No leaks. :thumbsup:

That said, I would like to replace the stud and nut so that I can replace the grommet the next time I replace the valve cover gasket. To do this I will need to replace the stud and the nut--as the two seem fused together!

Can't find a part number for the stud/nut or aftermarket part. 


Any suggestions on how I can replace the stud/nut?

Thanks,
Matt


----------



## rogoman (Dec 16, 2004)

Just unscrew the stud from the head and replace it with a used stud from a junk yard.

Just a tip: If during the removal of the original stud, the threads in the head get messed up real bad, you can use a heli-coil thread repair kit to restore the thread.


----------



## smj999smj (Jan 1, 2006)

The nine outer studs are Nissan # 13508-1P100 and they run about $2 each at the dealer. The two middle studs are # 13508-1E400 and they are about $4.50 each at the dealer. The nuts are also about $2 each and the part # depends on your production date:

06/92-07/93 is # 01217-00181
07/93-07/94 is # 01217-00221

While the salvage yard is an option, it might cost you more in the gas to drive down there than to just purchase new ones from the dealer!

https://www.nissanpartsdeal.com/par...ima/cylinder-head-rocker-cover.html?PNC=13264


----------



## MattSF415 (Feb 1, 2015)

Thank you!!!! This website is an asset for those of us with the older Nissans!

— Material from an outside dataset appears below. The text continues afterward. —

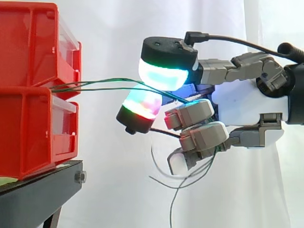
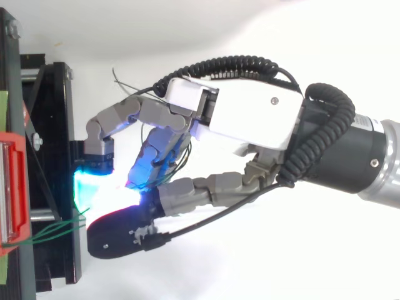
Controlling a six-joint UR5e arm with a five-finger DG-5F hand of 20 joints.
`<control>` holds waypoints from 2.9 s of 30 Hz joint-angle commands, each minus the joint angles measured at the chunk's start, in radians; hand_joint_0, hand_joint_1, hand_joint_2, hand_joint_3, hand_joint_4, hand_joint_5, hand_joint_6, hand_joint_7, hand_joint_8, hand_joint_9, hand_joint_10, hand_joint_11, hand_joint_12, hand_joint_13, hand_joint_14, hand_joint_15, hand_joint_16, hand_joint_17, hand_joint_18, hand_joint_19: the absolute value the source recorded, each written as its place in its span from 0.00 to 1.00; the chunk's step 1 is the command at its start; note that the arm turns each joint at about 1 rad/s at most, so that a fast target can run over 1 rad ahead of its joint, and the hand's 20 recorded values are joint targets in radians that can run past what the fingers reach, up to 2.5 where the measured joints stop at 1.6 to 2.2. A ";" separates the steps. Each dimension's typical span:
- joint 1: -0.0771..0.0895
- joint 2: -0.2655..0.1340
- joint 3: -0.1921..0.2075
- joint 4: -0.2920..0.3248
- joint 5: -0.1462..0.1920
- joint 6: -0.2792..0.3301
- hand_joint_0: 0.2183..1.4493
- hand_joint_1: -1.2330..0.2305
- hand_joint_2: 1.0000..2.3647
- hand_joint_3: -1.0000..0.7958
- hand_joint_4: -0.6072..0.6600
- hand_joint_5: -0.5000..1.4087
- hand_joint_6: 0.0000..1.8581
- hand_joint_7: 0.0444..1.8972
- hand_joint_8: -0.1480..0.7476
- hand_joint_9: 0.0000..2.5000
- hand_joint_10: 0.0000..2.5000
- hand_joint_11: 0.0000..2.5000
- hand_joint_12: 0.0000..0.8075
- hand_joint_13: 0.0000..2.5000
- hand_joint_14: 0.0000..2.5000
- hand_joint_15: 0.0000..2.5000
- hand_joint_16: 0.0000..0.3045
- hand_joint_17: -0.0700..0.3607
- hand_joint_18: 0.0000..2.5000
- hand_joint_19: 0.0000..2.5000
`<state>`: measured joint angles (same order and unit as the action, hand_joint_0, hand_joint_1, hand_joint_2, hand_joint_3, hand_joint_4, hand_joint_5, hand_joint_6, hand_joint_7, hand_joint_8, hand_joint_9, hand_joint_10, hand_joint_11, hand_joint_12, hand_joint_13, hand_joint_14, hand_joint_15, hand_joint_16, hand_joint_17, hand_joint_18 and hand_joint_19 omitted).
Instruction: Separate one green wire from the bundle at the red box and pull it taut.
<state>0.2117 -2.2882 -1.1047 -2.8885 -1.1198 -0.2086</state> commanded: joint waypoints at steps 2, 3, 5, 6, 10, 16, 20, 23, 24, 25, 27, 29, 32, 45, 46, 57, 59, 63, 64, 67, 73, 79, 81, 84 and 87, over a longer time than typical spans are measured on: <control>0.000 0.001 -0.001 0.000 0.000 0.000 0.35 0.29 0.01 0.40 0.58 0.15 0.47 0.51 0.49 0.46 0.06 0.70 0.43 0.53 0.01 0.56 0.18 0.44 0.35 0.22; 0.000 0.001 0.000 0.000 0.000 0.000 0.36 0.29 0.01 0.39 0.58 0.15 0.47 0.51 0.48 0.46 0.06 0.69 0.42 0.53 0.01 0.55 0.18 0.44 0.35 0.21; 0.000 0.001 0.000 0.000 0.000 0.000 0.36 0.28 0.01 0.39 0.58 0.15 0.47 0.51 0.48 0.46 0.06 0.70 0.42 0.53 0.01 0.55 0.18 0.44 0.35 0.21; 0.000 -0.001 0.000 0.000 0.000 0.000 0.36 0.28 0.01 0.38 0.58 0.15 0.47 0.51 0.48 0.46 0.06 0.70 0.42 0.53 0.01 0.56 0.18 0.44 0.35 0.21; 0.000 -0.001 0.000 0.000 0.000 0.000 0.39 0.26 0.01 0.35 0.58 0.15 0.47 0.50 0.48 0.46 0.06 0.70 0.43 0.53 0.01 0.55 0.18 0.44 0.35 0.21; 0.000 -0.001 0.000 0.000 0.000 0.000 0.42 0.24 0.00 0.31 0.57 0.15 0.47 0.49 0.49 0.46 0.06 0.70 0.43 0.53 0.01 0.55 0.17 0.44 0.35 0.20; 0.000 0.001 0.000 0.000 0.000 0.000 0.42 0.24 0.00 0.28 0.58 0.15 0.47 0.49 0.49 0.46 0.06 0.70 0.43 0.53 0.01 0.55 0.17 0.43 0.35 0.20; 0.000 -0.001 0.000 0.000 0.003 0.000 0.37 0.27 0.00 0.28 0.60 0.16 0.47 0.51 0.50 0.47 0.06 0.70 0.43 0.54 0.01 0.55 0.17 0.43 0.35 0.21; 0.000 0.001 0.000 0.000 0.003 0.000 0.35 0.29 0.00 0.28 0.60 0.16 0.47 0.52 0.50 0.47 0.06 0.70 0.43 0.54 0.01 0.56 0.17 0.43 0.35 0.21; 0.000 0.001 0.000 0.000 0.003 0.000 0.33 0.31 0.00 0.28 0.60 0.16 0.47 0.51 0.50 0.48 0.05 0.70 0.43 0.54 0.01 0.56 0.17 0.43 0.35 0.21; 0.000 0.001 0.000 0.000 0.003 0.000 0.32 0.33 0.00 0.28 0.60 0.16 0.46 0.51 0.50 0.48 0.05 0.70 0.43 0.54 0.01 0.56 0.17 0.43 0.35 0.22; 0.000 0.001 0.000 0.000 0.003 0.000 0.29 0.39 0.00 0.28 0.61 0.17 0.46 0.52 0.50 0.49 0.04 0.70 0.44 0.54 0.01 0.56 0.17 0.44 0.35 0.22; 0.000 0.001 0.000 0.000 0.000 0.000 0.27 0.43 0.00 0.28 0.60 0.17 0.45 0.52 0.51 0.50 0.03 0.70 0.43 0.55 0.01 0.56 0.18 0.44 0.35 0.22; 0.000 0.001 0.000 0.000 0.000 0.000 0.32 0.42 0.01 0.36 0.59 0.17 0.45 0.55 0.49 0.51 0.00 0.72 0.42 0.54 0.01 0.55 0.17 0.44 0.35 0.22; 0.000 -0.001 0.000 0.000 0.000 0.000 0.32 0.41 0.01 0.37 0.59 0.17 0.45 0.55 0.48 0.50 0.00 0.72 0.42 0.54 0.01 0.55 0.17 0.44 0.35 0.22; 0.000 0.001 0.000 -0.002 -0.002 0.002 0.34 0.31 0.01 0.40 0.58 0.15 0.47 0.52 0.49 0.47 0.04 0.70 0.43 0.53 0.01 0.55 0.18 0.44 0.35 0.22; 0.000 0.001 0.000 -0.003 -0.002 0.008 0.35 0.29 0.01 0.39 0.58 0.15 0.47 0.52 0.49 0.46 0.04 0.70 0.43 0.53 0.01 0.54 0.18 0.44 0.35 0.22; 0.000 0.001 0.000 -0.003 0.000 0.012 0.37 0.26 0.01 0.38 0.58 0.15 0.47 0.51 0.49 0.46 0.04 0.70 0.42 0.53 0.01 0.54 0.18 0.44 0.35 0.21; 0.000 0.001 0.000 -0.003 0.002 0.011 0.37 0.26 0.01 0.37 0.58 0.15 0.47 0.51 0.48 0.46 0.04 0.70 0.43 0.53 0.01 0.55 0.18 0.44 0.35 0.21; 0.000 0.001 0.000 -0.003 0.005 0.011 0.38 0.25 0.01 0.36 0.58 0.15 0.47 0.51 0.48 0.45 0.04 0.70 0.43 0.52 0.01 0.54 0.17 0.44 0.35 0.21; 0.000 0.001 0.000 -0.005 0.005 0.031 0.43 0.24 0.01 0.33 0.56 0.15 0.47 0.50 0.48 0.45 0.04 0.70 0.43 0.52 0.01 0.54 0.17 0.44 0.35 0.20; 0.002 0.003 0.002 -0.038 0.005 0.173 0.44 0.24 0.00 0.31 0.56 0.15 0.47 0.50 0.48 0.45 0.04 0.69 0.43 0.52 0.01 0.53 0.17 0.43 0.35 0.19; 0.003 0.001 0.002 -0.060 0.005 0.232 0.44 0.24 0.00 0.31 0.55 0.15 0.47 0.50 0.48 0.45 0.05 0.69 0.43 0.52 0.01 0.53 0.17 0.43 0.35 0.19; 0.005 0.001 0.002 -0.069 0.005 0.265 0.45 0.24 0.00 0.30 0.56 0.15 0.47 0.50 0.48 0.45 0.05 0.69 0.43 0.52 0.01 0.53 0.17 0.43 0.35 0.19; 0.005 0.001 0.002 -0.071 0.002 0.276 0.45 0.24 0.00 0.29 0.56 0.15 0.47 0.50 0.48 0.45 0.05 0.69 0.42 0.52 0.01 0.54 0.17 0.43 0.35 0.19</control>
<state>0.2149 -2.2869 -1.1031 -2.9539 -1.1165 0.0454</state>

Looks like I need the 01217-00221 nut. 
Just ordered 10 of each!



smj999smj said:


> The nine outer studs are Nissan # 13508-1P100 and they run about $2 each at the dealer. The two middle studs are # 13508-1E400 and they are about $4.50 each at the dealer. The nuts are also about $2 each and the part # depends on your production date:
> 
> 06/92-07/93 is # 01217-00181
> 07/93-07/94 is # 01217-00221
> ...


----------



## MattSF415 (Feb 1, 2015)

rogoman,

Thank you. Was hoping the part was still in-stock at the dealer, but repeated google searches for part numbers yielded no results. Glad I didn't have to resort to junk yard searches. I ended up buying a whole new set of studs and nuts. Nothing like starting a project and not being able to finish because of broken/rounded fasteners!


----------